Von Beruf Controllerin, kümmert sich Grzeschik um die Finanzen des Unternehmens – „weil ich der Gesellschaft etwas zurückgeben will“, begründet sie ihr Engagement. „Es läuft super und es wird mittwochs immer mehr“, hat sie die Verkaufszahlen im Blick. Die aus der Ukraine geflüchteten Menschen haben dem Sozialkaufhaus seit Kriegsbeginn im Februar einen zusätzlichen Schub gegeben. Für sie werden Infozettel auch in kyrillischer Sprache ausgedruckt.
Drei Ukrainerinnen helfen inzwischen selbst im Kaufhaus mit, auch zwei Syrer und ein Iraker packen regelmäßig mit an. Aber es kommen nicht nur Besitzer des vom Sozialamt ausgestellten „Leichlingen-Passes“, die auf die ohnehin niedrigen Preise noch einmal 20 Prozent Rabatt bekommen. Die Kundschaft stamme aus allen Schichten und Altersgruppen, sagen Grzeschik und Rudnik, „vom Schüler bis zur Oma und vom Trödler bis zum neugierigen Schnäppchenjäger“.
Das Ladenlokal, den früheren Sparkassen-Anbau neben dem historischen Rathaus, hat die Awo 2020 von der Stadt gemietet. Die Arbeiterwohlfahrt hofft, dass das Gebäude so schnell nicht abgebrochen wird und das Globolus hier noch einige Jahre bleiben kann. Denn es ist für alle Beteiligten gut, dass es dieses Kaufhaus gibt.

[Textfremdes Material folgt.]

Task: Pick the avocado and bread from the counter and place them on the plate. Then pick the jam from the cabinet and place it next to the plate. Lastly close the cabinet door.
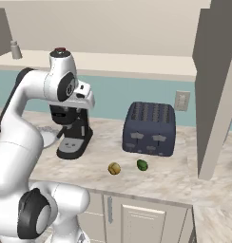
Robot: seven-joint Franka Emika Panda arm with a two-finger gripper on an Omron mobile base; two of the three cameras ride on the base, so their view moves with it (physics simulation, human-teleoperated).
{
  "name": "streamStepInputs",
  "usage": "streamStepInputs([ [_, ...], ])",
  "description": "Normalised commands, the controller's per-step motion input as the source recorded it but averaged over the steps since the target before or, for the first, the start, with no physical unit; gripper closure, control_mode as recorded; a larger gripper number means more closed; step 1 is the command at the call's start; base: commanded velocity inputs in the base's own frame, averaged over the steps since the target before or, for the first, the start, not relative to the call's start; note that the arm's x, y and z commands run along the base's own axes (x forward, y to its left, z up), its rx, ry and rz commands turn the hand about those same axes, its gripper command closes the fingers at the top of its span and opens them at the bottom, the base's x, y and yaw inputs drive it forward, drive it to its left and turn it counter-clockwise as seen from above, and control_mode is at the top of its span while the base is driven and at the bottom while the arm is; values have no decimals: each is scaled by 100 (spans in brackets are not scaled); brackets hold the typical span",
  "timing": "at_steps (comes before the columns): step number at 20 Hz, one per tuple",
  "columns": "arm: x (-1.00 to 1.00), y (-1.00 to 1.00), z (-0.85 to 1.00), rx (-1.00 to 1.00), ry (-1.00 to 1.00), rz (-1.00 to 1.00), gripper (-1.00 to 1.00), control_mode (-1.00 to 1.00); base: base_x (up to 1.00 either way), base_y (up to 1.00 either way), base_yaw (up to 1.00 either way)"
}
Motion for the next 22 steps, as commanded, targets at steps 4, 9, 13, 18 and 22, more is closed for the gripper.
streamStepInputs([
  [4, -7, -7, -2, 0, 0, 0, -100, -100, 0, 0, 0],
  [9, -15, -37, -16, 2, 0, 0, -100, -100, 0, 0, 0],
  [13, -8, -56, -28, 4, 0, 0, -100, -100, 0, 0, 0],
  [18, 0, -55, -47, 0, 1, 0, -100, -100, 0, 0, 0],
  [22, 0, -45, -60, 0, 6, 0, -100, -100, 0, 0, 0],
])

Das Leichlinger Sozialkaufhaus Globolus, Neukirchener Straße 1-3, ist nach der Weihnachtspause ab 4. Januar wieder mittwochs von 10 bis 16 Uhr und an jeden ersten und dritten Samstag von 10 bis 13 Uhr geöffnet. Spendenannahme ist jeden Mittwoch von 17 bis 19 Uhr.